The OpenAIEmbeddings class provides these primary methods:

Method Description
embed_documents(texts: List[str]) -> List[List[float]] Generate embeddings for multiple texts
embed_query(text: str) -> List[float] Generate an embedding for a single text

Supported Models

OpenAI offers several embedding models, each with different characteristics:

Model Dimensions Context Length Description
text-embedding-ada-002 1536 8191 General purpose embeddings
text-embedding-3-small 1536 8191 Newer model with improved performance
text-embedding-3-large 3072 8191 High-performance, larger dimensional model

Cost Considerations

  • Embedding models are charged per token
  • The cost is significantly lower than completion models
  • Batch processing is more cost-effective than single requests
  • Consider caching embeddings for frequently used texts
@agent.processor(clz=SearchRequest, depends_on=["embeddings"])
def semantic_search(self, ctx: agent.ProcessContext, embeddings: OpenAIEmbeddings):
    query = ctx.payload.query
    documents = self._get_documents()  # Method to retrieve documents

    # Embed the query
    query_embedding = embeddings.embed_query(query)

    # Embed all documents (in a real implementation, you'd likely cache these)
    document_embeddings = embeddings.embed_documents([doc["text"] for doc in documents])

    # Calculate similarity scores
    search_results = []
    for doc, doc_embedding in zip(documents, document_embeddings):
        # Cosine similarity calculation
        dot_product = sum(q * d for q, d in zip(query_embedding, doc_embedding))
        magnitude1 = sum(q * q for q in query_embedding) ** 0.5
        magnitude2 = sum(d * d for d in doc_embedding) ** 0.5
        similarity = dot_product / (magnitude1 * magnitude2)

        search_results.append({
            "text": doc["text"],
            "metadata": doc["metadata"],
            "similarity": similarity
        })

    # Sort by similarity (highest first)
    search_results.sort(key=lambda x: x["similarity"], reverse=True)

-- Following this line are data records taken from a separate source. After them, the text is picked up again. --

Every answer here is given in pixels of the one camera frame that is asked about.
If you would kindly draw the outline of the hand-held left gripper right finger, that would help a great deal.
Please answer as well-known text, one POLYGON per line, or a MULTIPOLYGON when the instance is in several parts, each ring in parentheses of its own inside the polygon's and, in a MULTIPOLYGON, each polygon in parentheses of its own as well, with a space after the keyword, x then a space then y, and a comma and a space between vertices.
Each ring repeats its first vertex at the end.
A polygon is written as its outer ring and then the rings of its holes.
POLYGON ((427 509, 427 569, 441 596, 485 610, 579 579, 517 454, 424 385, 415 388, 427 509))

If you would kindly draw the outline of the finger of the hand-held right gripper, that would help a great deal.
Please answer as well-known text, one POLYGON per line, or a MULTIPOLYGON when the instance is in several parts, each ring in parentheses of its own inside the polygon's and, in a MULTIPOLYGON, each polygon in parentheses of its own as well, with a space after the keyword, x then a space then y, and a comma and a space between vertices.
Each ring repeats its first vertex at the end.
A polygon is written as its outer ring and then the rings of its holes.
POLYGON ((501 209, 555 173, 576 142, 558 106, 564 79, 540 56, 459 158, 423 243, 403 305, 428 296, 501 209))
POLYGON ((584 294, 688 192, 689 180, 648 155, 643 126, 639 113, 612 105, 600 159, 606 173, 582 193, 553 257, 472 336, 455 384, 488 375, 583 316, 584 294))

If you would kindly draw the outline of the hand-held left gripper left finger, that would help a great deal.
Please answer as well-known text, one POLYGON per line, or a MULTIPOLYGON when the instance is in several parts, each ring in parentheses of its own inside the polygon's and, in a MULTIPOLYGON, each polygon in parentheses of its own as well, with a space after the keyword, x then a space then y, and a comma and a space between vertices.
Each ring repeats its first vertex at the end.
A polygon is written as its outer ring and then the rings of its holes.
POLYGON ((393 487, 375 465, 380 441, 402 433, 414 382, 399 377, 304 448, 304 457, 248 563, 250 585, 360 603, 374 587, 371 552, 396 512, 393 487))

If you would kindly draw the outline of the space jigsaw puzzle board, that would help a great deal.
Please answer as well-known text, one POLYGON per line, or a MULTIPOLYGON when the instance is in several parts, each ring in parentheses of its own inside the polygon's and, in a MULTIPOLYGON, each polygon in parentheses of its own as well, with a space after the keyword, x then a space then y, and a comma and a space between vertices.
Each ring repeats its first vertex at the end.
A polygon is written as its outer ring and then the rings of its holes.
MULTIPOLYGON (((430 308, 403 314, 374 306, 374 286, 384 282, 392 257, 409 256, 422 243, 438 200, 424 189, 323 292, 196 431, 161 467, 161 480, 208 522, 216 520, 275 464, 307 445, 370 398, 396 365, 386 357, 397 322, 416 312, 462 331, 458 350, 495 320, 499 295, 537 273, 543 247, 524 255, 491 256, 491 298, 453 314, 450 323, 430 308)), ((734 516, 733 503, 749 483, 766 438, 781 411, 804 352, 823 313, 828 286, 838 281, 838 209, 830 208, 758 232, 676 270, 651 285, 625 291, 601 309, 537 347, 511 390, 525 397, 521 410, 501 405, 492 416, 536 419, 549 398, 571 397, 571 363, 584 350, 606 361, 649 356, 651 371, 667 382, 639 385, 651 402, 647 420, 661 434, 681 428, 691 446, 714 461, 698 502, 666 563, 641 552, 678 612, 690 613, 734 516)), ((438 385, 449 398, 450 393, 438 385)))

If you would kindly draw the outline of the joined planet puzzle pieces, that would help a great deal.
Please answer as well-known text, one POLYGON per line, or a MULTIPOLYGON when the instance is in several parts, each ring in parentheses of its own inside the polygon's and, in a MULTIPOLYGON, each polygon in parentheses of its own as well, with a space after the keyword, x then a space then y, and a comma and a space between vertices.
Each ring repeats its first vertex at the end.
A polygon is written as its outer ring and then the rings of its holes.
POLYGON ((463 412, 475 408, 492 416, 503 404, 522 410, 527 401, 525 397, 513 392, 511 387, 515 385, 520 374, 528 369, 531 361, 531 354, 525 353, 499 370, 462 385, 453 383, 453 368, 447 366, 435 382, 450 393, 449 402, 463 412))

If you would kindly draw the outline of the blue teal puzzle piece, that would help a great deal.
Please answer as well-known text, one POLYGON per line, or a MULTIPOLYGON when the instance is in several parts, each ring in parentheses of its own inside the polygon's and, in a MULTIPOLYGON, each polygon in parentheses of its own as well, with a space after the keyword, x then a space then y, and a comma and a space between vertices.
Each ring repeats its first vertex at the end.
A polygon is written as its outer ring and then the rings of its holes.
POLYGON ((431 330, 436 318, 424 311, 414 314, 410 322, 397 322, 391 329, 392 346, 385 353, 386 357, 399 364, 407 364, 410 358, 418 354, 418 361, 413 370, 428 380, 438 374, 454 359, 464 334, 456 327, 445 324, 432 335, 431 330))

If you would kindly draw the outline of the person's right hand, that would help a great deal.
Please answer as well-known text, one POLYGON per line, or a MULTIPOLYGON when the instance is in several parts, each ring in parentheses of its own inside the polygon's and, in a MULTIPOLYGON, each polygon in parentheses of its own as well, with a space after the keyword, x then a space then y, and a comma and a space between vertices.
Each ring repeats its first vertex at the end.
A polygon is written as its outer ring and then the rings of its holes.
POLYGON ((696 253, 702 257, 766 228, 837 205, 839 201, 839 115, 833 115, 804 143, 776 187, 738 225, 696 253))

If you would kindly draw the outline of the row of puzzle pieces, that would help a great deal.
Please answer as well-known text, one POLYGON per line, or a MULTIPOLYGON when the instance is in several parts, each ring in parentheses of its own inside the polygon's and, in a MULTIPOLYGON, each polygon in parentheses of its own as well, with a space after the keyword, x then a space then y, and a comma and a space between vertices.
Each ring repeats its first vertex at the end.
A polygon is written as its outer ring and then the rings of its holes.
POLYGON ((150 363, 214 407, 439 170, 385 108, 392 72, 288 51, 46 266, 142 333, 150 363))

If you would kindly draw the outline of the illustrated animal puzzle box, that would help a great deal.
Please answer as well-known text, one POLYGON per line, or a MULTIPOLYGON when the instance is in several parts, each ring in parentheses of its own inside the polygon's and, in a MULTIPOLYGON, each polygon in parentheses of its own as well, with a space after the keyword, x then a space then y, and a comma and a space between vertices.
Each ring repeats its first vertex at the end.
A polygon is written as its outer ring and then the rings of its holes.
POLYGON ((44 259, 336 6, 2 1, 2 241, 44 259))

    # Return top 5 results
    ctx.send_dict({
        "query": query,
        "results": search_results[:5]
    })

Integration with Vector Databases

OpenAIEmbeddings works seamlessly with vector databases:

@agent.processor(clz=PopulateVectorDBRequest, depends_on=["embeddings", "vectorstore"])
def populate_vector_db(self, ctx: agent.ProcessContext, embeddings: OpenAIEmbeddings, vectorstore: VectorStore):
    documents = [
        Document(
            id=f"doc{i}",
            text=text,
            metadata={"source": "example"}
        )
        for i, text in enumerate(ctx.payload.documents)
    ]

    # The vector store will use the embeddings internally
    result = vectorstore.upsert(documents)

    ctx.send_dict({
        "success_count": len(result.succeeded),
        "failed_count": len(result.failed)
    })

Security and Authentication

To authenticate with OpenAI, you can:

  1. Pass the API key directly in the resolver properties
  2. Set the OPENAI_API_KEY environment variable
  3. Use a secure secret manager via the EnvSecretProviderDependencyResolver

For security best practices, avoid hardcoding API keys and use environment variables or a secret management service.